Master cardiovascular physiology with free flashcards and spaced repetition practice. This lesson covers cardiac anatomy, the cardiac cycle, electrical conduction, hemodynamics, and regulation of blood pressure—essential concepts for USMLE Step 1 success and clinical medicine.

Welcome to Cardiovascular Physiology 🫀

The cardiovascular system is the body's delivery network, transporting oxygen, nutrients, hormones, and immune cells while removing metabolic waste. Understanding cardiac function is fundamental to diagnosing and treating conditions from heart failure to shock. This lesson will guide you through the mechanical, electrical, and regulatory mechanisms that keep blood flowing through approximately 60,000 miles of vessels in your body!

Core Concepts

1. Cardiac Anatomy and Structure 🏗️

The heart is a four-chambered muscular pump located in the mediastinum, consisting of:

Chambers:

Right atrium (RA): Receives deoxygenated blood from superior and inferior vena cava
Right ventricle (RV): Pumps blood to lungs via pulmonary artery (low pressure system)
Left atrium (LA): Receives oxygenated blood from pulmonary veins
Left ventricle (LV): Pumps blood to systemic circulation via aorta (high pressure system)

Valves (prevent backflow):

Atrioventricular (AV) valves: Tricuspid (right), Mitral/Bicuspid (left)
Semilunar valves: Pulmonic (right), Aortic (left)

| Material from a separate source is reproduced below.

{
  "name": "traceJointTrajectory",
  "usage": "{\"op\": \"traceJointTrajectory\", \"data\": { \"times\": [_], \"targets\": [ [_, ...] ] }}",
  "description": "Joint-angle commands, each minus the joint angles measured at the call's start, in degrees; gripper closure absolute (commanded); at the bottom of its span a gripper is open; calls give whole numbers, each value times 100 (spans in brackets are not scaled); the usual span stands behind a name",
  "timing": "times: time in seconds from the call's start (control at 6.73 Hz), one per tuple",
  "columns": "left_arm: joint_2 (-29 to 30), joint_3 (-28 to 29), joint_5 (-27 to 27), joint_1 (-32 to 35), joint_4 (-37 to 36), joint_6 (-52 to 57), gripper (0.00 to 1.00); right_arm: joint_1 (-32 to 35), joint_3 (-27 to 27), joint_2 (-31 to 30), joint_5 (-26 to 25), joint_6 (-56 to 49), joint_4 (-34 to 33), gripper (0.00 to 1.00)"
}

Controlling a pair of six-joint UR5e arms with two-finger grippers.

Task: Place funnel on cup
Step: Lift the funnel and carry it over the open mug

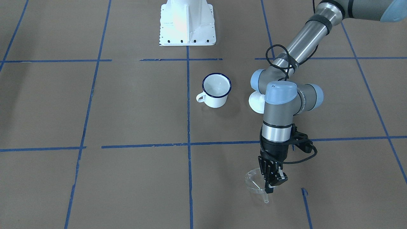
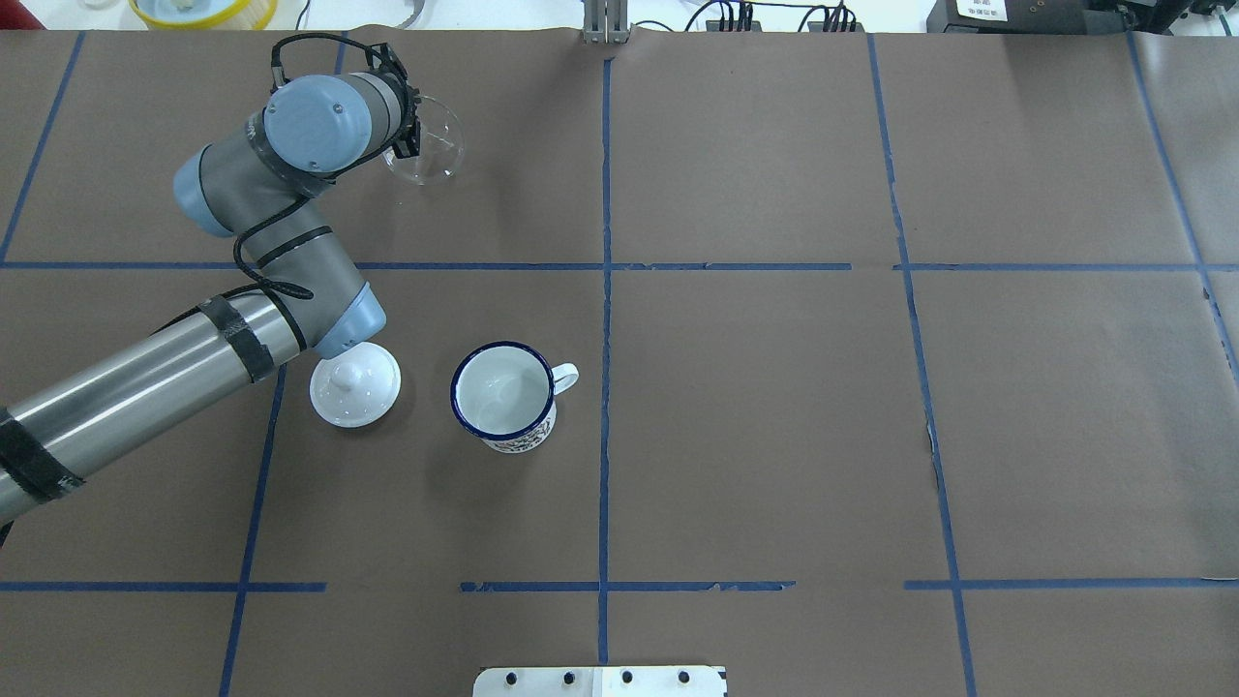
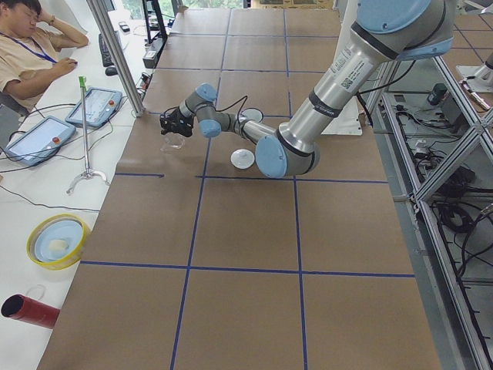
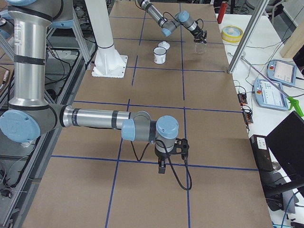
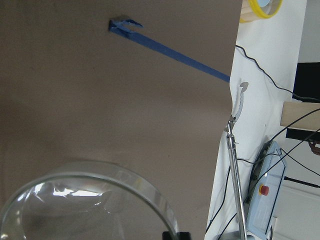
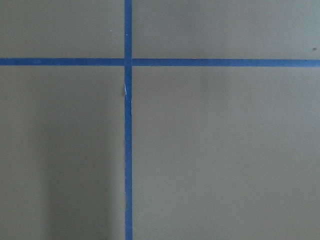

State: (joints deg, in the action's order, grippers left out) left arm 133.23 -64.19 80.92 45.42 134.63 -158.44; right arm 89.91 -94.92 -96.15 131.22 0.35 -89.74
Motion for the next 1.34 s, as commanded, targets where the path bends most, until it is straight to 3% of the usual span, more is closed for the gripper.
{"op": "traceJointTrajectory", "data": {
  "times": [0.0, 0.15, 0.3, 0.74, 1.04, 1.19],
  "targets": [
    [-121, -730, 124, 37, -59, 354, 100, 0, 0, 0, 0, 0, 0, 0],
    [-383, -1422, 691, 28, -294, 758, 100, 0, 0, 0, 0, 0, 0, 0],
    [-499, -2238, 1375, 28, -1088, 1493, 100, 0, 0, 0, 0, 0, 0, 0],
    [-430, -4228, 2398, -164, -4031, 2901, 100, 0, 0, 0, 0, 0, 0, 0],
    [-203, -4681, 2507, -1067, -5642, 3852, 100, 0, 0, 0, 0, 0, 0, 0],
    [-131, -4716, 2890, -1210, -5797, 4308, 100, 0, 0, 0, 0, 0, 0, 0]
  ]
}}
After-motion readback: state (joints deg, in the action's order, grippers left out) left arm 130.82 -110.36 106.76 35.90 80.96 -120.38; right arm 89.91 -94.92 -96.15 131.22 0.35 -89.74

┌────────────────────────────────────────────┐
│        BLOOD FLOW THROUGH HEART            │
├────────────────────────────────────────────┤
│                                            │
│  Superior/Inferior Vena Cava               │
│            ↓                               │
│       RIGHT ATRIUM                         │
│            ↓                               │
│      (Tricuspid Valve)                     │
│            ↓                               │
│      RIGHT VENTRICLE                       │
│            ↓                               │
│      (Pulmonic Valve)                      │
│            ↓                               │
│      Pulmonary Artery → 🫁 LUNGS          │
│            ↓                               │
│      Pulmonary Veins                       │
│            ↓                               │
│       LEFT ATRIUM                          │
│            ↓                               │
│       (Mitral Valve)                       │
│            ↓                               │
│       LEFT VENTRICLE                       │
│            ↓                               │
│       (Aortic Valve)                       │
│            ↓                               │
│         AORTA → Body 🫀                    │
│                                            │
└────────────────────────────────────────────┘

Wall Layers (from inside out):

Endocardium: Smooth inner lining
Myocardium: Thick muscular layer (thickest in LV)
Epicardium: Visceral pericardium

💡 Tip: Remember valve locations with "Try Pulling My Aorta" = Tricuspid, Pulmonic, Mitral, Aortic (from right to left, base to apex)

2. The Cardiac Cycle ⚙️

The cardiac cycle represents all mechanical events during one heartbeat, divided into systole (contraction) and diastole (relaxation).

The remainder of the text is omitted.